▶ _Activity_:
Look through the entries for the string "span" and copy every line where it shows up.

▶ _Stored data_:
....
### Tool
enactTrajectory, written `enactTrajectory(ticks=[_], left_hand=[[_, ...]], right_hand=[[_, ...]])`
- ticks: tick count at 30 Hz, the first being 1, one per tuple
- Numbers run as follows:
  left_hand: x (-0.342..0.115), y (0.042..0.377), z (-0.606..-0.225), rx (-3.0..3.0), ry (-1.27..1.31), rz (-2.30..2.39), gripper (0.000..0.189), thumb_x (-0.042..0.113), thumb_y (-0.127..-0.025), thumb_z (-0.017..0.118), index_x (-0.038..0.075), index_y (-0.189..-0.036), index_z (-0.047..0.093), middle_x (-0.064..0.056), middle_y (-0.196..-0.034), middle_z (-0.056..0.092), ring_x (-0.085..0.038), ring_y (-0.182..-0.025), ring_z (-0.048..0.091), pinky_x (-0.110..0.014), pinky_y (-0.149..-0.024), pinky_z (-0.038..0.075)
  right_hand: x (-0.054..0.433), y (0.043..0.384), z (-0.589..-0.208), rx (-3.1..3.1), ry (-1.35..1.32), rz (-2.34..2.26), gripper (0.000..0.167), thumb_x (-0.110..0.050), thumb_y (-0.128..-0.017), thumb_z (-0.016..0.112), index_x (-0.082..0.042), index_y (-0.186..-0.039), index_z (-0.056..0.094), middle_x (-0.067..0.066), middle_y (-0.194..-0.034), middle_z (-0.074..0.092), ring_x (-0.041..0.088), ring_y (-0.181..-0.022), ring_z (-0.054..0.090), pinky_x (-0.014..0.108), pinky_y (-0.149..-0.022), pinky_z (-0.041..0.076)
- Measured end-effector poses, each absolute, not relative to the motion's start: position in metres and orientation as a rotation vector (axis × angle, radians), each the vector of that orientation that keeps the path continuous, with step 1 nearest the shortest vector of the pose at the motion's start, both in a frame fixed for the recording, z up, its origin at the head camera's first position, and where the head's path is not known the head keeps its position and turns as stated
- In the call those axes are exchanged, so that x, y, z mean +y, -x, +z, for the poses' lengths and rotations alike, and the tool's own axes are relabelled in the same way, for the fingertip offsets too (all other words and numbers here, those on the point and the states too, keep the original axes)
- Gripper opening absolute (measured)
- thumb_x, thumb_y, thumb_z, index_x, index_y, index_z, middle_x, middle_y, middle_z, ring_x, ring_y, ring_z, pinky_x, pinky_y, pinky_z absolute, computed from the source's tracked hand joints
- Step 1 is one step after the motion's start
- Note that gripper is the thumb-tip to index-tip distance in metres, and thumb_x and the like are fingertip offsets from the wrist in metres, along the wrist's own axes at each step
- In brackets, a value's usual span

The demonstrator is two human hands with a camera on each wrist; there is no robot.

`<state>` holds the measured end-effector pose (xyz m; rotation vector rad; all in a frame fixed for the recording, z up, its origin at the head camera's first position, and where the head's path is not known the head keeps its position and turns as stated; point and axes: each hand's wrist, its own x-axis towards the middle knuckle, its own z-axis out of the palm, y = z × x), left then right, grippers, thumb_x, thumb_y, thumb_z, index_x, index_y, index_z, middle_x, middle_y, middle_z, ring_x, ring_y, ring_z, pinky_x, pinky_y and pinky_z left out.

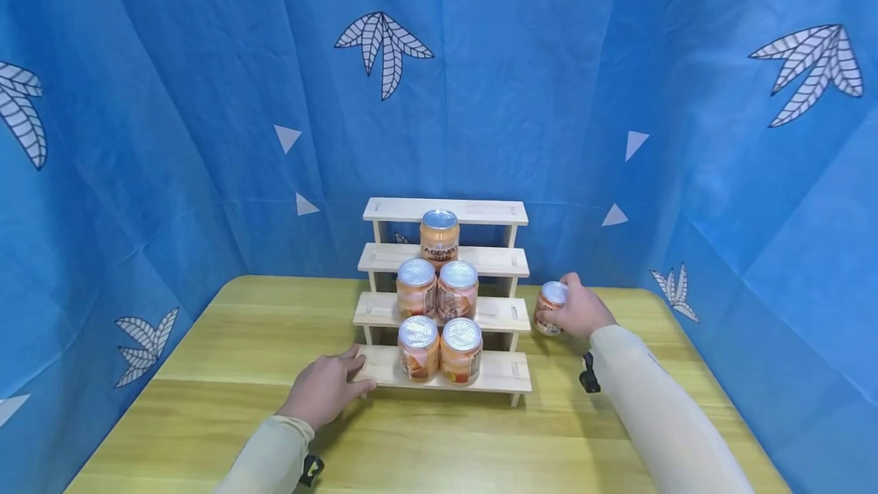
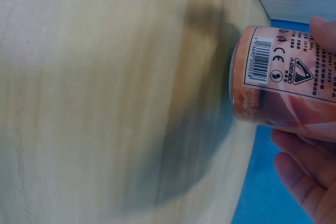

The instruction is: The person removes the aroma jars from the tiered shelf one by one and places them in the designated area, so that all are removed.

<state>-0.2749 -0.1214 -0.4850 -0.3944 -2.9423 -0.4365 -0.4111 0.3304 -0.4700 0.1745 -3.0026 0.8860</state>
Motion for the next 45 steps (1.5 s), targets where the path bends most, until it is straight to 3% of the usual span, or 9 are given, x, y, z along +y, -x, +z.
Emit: enactTrajectory(ticks=[9, 22, 26, 34, 39, 45], left_hand=[[-0.117, 0.273, -0.483, -2.972, 0.411, -0.445, 0.059, 0.05, -0.085, 0.076, 0.007, -0.125, 0.071, -0.019, -0.139, 0.059, -0.042, -0.109, 0.068, -0.05, -0.088, 0.059], [-0.121, 0.273, -0.486, -2.97, 0.378, -0.42, 0.059, 0.05, -0.084, 0.076, 0.007, -0.125, 0.071, -0.019, -0.139, 0.059, -0.041, -0.109, 0.068, -0.05, -0.088, 0.059], [-0.121, 0.273, -0.488, -2.967, 0.382, -0.405, 0.059, 0.051, -0.084, 0.076, 0.007, -0.124, 0.071, -0.019, -0.138, 0.06, -0.041, -0.108, 0.068, -0.05, -0.087, 0.059], [-0.124, 0.273, -0.487, -2.97, 0.357, -0.427, 0.06, 0.05, -0.084, 0.076, 0.007, -0.125, 0.07, -0.019, -0.139, 0.059, -0.041, -0.109, 0.068, -0.05, -0.088, 0.058], [-0.125, 0.276, -0.485, -2.959, 0.358, -0.415, 0.059, 0.05, -0.084, 0.076, 0.007, -0.125, 0.07, -0.019, -0.139, 0.059, -0.041, -0.11, 0.067, -0.051, -0.09, 0.058], [-0.124, 0.277, -0.486, -2.949, 0.394, -0.409, 0.059, 0.05, -0.086, 0.075, 0.007, -0.126, 0.07, -0.019, -0.139, 0.059, -0.041, -0.11, 0.067, -0.049, -0.089, 0.058]], right_hand=[[0.337, 0.404, -0.481, -2.986, -0.213, 0.834, 0.087, -0.049, -0.08, 0.082, 0.001, -0.133, 0.034, 0.024, -0.107, 0.064, 0.03, -0.086, 0.065, 0.04, -0.067, 0.056], [0.33, 0.408, -0.493, -2.923, -0.307, 0.891, 0.088, -0.04, -0.082, 0.081, 0.005, -0.139, 0.03, 0.024, -0.112, 0.062, 0.035, -0.097, 0.066, 0.053, -0.083, 0.056], [0.329, 0.408, -0.497, -2.923, -0.319, 0.881, 0.088, -0.044, -0.084, 0.079, 0.006, -0.14, 0.031, 0.023, -0.114, 0.061, 0.035, -0.099, 0.065, 0.053, -0.084, 0.056], [0.319, 0.406, -0.48, -2.998, -0.278, 0.829, 0.099, -0.064, -0.092, 0.061, 0.004, -0.153, 0.023, 0.03, -0.131, 0.054, 0.041, -0.108, 0.062, 0.054, -0.081, 0.057], [0.317, 0.411, -0.461, -3.032, -0.292, 0.761, 0.096, -0.069, -0.093, 0.053, 0.002, -0.153, 0.029, 0.033, -0.142, 0.047, 0.048, -0.12, 0.055, 0.062, -0.09, 0.052], [0.337, 0.411, -0.454, -3.034, -0.18, 0.762, 0.097, -0.073, -0.094, 0.045, 0.005, -0.15, 0.034, 0.035, -0.138, 0.048, 0.051, -0.119, 0.054, 0.064, -0.088, 0.05]])
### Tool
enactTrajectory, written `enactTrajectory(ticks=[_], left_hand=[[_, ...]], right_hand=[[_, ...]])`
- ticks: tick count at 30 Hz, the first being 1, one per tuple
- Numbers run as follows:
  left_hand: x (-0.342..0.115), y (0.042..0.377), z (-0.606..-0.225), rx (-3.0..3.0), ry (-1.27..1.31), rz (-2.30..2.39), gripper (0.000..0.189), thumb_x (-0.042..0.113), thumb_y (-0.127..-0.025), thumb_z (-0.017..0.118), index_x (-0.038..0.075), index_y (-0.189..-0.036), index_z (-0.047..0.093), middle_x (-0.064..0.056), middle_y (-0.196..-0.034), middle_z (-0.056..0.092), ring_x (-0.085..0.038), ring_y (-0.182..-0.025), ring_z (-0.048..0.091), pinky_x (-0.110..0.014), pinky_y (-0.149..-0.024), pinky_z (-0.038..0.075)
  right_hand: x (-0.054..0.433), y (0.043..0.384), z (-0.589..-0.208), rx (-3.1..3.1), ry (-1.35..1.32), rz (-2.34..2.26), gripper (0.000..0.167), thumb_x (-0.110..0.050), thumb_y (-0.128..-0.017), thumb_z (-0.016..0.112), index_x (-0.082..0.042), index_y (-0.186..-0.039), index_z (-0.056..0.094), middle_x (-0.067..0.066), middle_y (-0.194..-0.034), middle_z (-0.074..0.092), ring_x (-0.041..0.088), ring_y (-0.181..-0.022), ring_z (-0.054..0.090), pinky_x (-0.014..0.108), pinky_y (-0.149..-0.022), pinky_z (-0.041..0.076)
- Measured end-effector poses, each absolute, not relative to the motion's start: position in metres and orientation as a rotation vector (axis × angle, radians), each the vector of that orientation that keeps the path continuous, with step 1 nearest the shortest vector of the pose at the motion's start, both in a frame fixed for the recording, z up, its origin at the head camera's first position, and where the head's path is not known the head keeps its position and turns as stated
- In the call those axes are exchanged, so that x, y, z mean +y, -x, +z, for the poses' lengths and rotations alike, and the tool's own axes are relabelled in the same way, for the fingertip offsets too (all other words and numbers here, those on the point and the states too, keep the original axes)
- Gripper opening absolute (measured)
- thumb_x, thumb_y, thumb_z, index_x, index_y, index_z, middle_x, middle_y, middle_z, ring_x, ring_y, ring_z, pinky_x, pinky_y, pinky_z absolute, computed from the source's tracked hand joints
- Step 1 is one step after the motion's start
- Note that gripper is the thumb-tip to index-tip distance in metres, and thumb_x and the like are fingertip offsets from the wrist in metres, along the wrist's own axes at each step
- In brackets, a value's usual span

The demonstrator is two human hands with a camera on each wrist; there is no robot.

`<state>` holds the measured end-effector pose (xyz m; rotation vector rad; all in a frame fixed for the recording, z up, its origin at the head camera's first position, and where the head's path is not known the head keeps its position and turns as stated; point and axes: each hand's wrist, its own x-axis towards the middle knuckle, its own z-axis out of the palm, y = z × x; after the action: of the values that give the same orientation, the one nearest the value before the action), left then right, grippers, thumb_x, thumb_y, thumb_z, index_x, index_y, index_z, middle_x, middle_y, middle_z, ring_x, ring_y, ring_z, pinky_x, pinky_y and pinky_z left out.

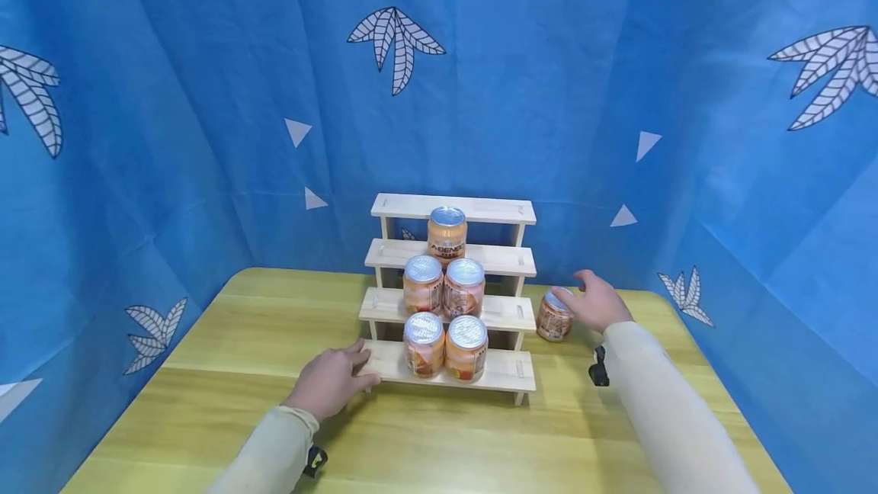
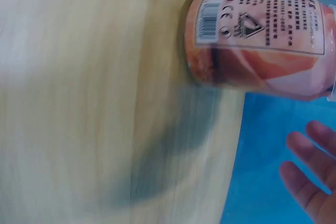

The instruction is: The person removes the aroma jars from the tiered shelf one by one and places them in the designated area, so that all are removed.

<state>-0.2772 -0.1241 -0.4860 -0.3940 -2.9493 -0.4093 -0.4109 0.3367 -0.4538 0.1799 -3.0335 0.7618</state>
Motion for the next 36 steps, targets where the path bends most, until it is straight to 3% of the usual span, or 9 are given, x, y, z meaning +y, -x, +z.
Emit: enactTrajectory(ticks=[6, 14, 23, 36], left_hand=[[-0.121, 0.277, -0.483, -2.952, 0.398, -0.434, 0.058, 0.049, -0.085, 0.076, 0.006, -0.125, 0.07, -0.019, -0.138, 0.06, -0.042, -0.108, 0.068, -0.049, -0.086, 0.06], [-0.121, 0.281, -0.483, -2.983, 0.383, -0.388, 0.059, 0.051, -0.087, 0.074, 0.008, -0.127, 0.069, -0.019, -0.141, 0.058, -0.042, -0.113, 0.066, -0.05, -0.09, 0.058], [-0.121, 0.28, -0.483, -2.99, 0.388, -0.378, 0.059, 0.05, -0.087, 0.074, 0.007, -0.127, 0.07, -0.02, -0.14, 0.059, -0.041, -0.11, 0.067, -0.05, -0.086, 0.06], [-0.12, 0.278, -0.483, -2.979, 0.41, -0.392, 0.058, 0.049, -0.087, 0.074, 0.006, -0.126, 0.07, -0.021, -0.138, 0.059, -0.04, -0.107, 0.069, -0.048, -0.086, 0.06]], right_hand=[[0.34, 0.409, -0.447, -3.002, -0.215, 0.754, 0.096, -0.073, -0.094, 0.046, 0.003, -0.151, 0.035, 0.034, -0.142, 0.047, 0.05, -0.125, 0.051, 0.066, -0.093, 0.048], [0.329, 0.416, -0.418, -2.975, -0.262, 0.68, 0.091, -0.069, -0.096, 0.048, -0.001, -0.154, 0.034, 0.032, -0.145, 0.047, 0.049, -0.129, 0.049, 0.067, -0.098, 0.045], [0.318, 0.418, -0.392, -2.965, -0.308, 0.666, 0.097, -0.075, -0.093, 0.045, -0.002, -0.156, 0.03, 0.028, -0.151, 0.042, 0.047, -0.133, 0.046, 0.067, -0.102, 0.042], [0.312, 0.419, -0.362, -2.915, -0.351, 0.664, 0.097, -0.076, -0.092, 0.047, -0.005, -0.157, 0.031, 0.027, -0.151, 0.041, 0.045, -0.132, 0.046, 0.067, -0.1, 0.042]])
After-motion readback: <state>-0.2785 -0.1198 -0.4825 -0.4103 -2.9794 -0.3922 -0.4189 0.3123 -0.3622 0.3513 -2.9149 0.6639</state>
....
▶ _Your response_:
- In brackets, a value's usual span
Motion for the next 45 steps (1.5 s), targets where the path bends most, until it is straight to 3% of the usual span, or 9 are given, x, y, z along +y, -x, +z.
- In brackets, a value's usual span
Motion for the next 36 steps, targets where the path bends most, until it is straight to 3% of the usual span, or 9 are given, x, y, z meaning +y, -x, +z.

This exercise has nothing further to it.